> _Your instructions_:
Copy every line from the one containing "The white framed" through the last line of the records below, both included, and nothing else.

> _Material supplied_:
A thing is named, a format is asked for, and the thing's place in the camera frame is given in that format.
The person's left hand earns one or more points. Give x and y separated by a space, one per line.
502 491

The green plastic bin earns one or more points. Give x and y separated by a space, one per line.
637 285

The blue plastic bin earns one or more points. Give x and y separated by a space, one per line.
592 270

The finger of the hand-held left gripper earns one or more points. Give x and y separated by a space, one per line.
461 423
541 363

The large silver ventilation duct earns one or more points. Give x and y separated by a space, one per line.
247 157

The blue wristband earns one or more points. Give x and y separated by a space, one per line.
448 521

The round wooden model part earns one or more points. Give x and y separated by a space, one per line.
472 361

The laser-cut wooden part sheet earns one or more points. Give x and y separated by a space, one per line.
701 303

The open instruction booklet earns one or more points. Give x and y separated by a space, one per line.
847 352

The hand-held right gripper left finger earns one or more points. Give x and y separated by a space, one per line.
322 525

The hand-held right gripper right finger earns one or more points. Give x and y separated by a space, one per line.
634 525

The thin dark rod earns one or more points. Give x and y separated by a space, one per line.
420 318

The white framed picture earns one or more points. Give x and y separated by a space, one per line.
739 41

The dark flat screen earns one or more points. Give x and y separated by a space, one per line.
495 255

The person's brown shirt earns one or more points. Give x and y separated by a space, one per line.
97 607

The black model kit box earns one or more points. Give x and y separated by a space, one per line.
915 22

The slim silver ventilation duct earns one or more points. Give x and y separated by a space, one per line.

> _Solution to this task_:
The white framed picture earns one or more points. Give x and y separated by a space, one per line.
739 41

The dark flat screen earns one or more points. Give x and y separated by a space, one per line.
495 255

The person's brown shirt earns one or more points. Give x and y separated by a space, one per line.
97 607

The black model kit box earns one or more points. Give x and y separated by a space, one per line.
915 22

The slim silver ventilation duct earns one or more points. Give x and y separated by a space, one per line.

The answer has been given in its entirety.